- **Description of the task**
Whenever a line below includes the string "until", show it.

- **Source data**
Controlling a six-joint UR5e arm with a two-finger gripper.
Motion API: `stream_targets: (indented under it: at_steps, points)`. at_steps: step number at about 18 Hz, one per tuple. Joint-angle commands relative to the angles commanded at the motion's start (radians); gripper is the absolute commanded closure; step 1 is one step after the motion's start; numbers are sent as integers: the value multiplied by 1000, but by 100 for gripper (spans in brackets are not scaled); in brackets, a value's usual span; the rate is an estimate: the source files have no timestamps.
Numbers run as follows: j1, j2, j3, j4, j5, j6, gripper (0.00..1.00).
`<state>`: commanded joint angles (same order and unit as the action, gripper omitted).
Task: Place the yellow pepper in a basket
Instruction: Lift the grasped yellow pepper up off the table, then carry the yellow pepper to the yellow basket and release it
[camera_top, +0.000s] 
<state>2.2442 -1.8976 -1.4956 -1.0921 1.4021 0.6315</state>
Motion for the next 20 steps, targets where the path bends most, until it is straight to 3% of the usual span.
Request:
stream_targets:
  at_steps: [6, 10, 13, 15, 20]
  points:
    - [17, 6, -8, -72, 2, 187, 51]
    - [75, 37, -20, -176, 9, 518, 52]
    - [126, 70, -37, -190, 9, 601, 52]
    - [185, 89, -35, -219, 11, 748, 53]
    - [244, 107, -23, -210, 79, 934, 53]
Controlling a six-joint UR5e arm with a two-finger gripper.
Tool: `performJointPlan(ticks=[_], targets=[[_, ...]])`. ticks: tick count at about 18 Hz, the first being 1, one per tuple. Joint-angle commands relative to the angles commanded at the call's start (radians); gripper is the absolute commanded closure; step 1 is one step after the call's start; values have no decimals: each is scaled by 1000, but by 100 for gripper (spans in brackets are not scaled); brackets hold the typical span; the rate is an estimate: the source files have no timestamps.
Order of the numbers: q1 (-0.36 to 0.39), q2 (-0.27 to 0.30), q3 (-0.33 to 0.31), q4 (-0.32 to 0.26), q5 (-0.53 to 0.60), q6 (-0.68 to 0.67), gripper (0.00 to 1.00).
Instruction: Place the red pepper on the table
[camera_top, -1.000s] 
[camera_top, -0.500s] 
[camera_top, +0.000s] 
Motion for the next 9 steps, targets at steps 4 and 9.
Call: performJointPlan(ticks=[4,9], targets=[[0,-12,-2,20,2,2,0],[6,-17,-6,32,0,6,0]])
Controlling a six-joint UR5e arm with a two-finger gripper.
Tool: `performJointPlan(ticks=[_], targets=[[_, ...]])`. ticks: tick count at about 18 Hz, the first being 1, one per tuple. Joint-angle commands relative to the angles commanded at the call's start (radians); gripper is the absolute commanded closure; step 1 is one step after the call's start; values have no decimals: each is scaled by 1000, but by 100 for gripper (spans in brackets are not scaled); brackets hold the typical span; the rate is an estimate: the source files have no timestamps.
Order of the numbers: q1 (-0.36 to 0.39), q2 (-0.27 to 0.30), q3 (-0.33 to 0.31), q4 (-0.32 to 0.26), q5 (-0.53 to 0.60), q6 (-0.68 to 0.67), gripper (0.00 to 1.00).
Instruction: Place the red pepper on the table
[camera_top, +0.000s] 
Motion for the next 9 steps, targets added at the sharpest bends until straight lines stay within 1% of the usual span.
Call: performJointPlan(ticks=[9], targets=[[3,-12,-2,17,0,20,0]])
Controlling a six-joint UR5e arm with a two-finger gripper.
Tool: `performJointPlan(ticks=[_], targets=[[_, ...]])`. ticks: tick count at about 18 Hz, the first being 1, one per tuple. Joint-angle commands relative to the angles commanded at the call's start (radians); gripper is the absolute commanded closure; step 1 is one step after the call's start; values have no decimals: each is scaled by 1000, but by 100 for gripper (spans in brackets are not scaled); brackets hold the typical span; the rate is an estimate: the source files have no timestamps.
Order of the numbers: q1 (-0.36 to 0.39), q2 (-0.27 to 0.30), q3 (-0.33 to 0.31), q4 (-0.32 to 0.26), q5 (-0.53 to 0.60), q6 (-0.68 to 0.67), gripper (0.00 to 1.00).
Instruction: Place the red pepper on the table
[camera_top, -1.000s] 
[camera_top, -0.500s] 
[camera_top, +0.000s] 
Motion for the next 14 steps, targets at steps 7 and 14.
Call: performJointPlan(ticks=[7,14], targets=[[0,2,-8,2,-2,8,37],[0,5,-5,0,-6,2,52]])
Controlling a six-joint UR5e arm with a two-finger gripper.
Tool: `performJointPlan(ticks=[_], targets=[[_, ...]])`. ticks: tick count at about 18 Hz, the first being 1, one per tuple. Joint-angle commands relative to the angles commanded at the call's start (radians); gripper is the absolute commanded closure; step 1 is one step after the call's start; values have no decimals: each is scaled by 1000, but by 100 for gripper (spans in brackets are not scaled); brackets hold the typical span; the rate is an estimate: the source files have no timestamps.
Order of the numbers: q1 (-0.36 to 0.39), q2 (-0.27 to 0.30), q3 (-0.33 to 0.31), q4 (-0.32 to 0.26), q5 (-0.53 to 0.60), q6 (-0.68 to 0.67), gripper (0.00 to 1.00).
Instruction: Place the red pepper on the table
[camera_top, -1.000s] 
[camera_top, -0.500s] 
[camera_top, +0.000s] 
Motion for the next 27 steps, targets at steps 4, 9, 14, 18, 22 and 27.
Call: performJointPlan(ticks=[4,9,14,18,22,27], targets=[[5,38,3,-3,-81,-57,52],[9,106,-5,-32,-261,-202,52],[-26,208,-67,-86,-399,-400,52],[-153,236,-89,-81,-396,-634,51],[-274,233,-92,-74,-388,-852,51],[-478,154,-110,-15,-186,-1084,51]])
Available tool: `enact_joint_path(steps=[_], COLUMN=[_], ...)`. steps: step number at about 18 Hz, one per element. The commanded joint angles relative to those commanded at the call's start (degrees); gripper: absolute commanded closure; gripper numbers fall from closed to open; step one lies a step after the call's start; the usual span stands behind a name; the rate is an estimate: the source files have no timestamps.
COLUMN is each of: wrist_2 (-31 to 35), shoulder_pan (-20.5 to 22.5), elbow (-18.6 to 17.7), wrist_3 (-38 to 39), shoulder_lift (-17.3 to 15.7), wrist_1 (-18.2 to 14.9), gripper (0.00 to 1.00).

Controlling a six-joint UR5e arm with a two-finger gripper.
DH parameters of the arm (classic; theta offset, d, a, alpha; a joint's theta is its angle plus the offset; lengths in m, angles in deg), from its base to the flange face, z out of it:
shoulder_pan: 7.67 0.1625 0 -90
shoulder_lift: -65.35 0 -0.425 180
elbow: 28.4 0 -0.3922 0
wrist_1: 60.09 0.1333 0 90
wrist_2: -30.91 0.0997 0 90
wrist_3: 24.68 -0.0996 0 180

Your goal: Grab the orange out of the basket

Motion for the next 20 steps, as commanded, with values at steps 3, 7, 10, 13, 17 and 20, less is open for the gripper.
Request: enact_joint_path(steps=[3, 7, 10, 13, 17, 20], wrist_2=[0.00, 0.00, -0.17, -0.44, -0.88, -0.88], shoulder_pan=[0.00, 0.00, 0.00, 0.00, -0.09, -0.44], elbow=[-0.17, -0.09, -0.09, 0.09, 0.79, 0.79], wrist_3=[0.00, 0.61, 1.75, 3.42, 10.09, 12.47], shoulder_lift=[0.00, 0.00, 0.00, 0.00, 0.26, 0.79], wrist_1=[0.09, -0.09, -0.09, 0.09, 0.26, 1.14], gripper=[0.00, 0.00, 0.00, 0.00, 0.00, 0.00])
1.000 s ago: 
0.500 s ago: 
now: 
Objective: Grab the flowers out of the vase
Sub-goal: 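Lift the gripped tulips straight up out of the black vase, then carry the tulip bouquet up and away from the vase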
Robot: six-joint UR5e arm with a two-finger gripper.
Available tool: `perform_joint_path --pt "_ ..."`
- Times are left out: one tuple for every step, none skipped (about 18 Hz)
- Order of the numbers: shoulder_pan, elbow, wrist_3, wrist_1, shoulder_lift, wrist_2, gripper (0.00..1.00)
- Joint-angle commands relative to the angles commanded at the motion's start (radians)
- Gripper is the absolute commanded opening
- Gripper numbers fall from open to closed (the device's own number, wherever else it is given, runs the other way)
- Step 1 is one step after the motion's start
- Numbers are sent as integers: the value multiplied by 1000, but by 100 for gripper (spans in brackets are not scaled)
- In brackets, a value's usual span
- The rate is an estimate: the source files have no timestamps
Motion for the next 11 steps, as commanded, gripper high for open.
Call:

- **Answer for the task**
Motion for the next 20 steps, targets where the path bends most, until it is straight to 3% of the usual span.
Motion for the next 9 steps, targets added at the sharpest bends until straight lines stay within 1% of the usual span.

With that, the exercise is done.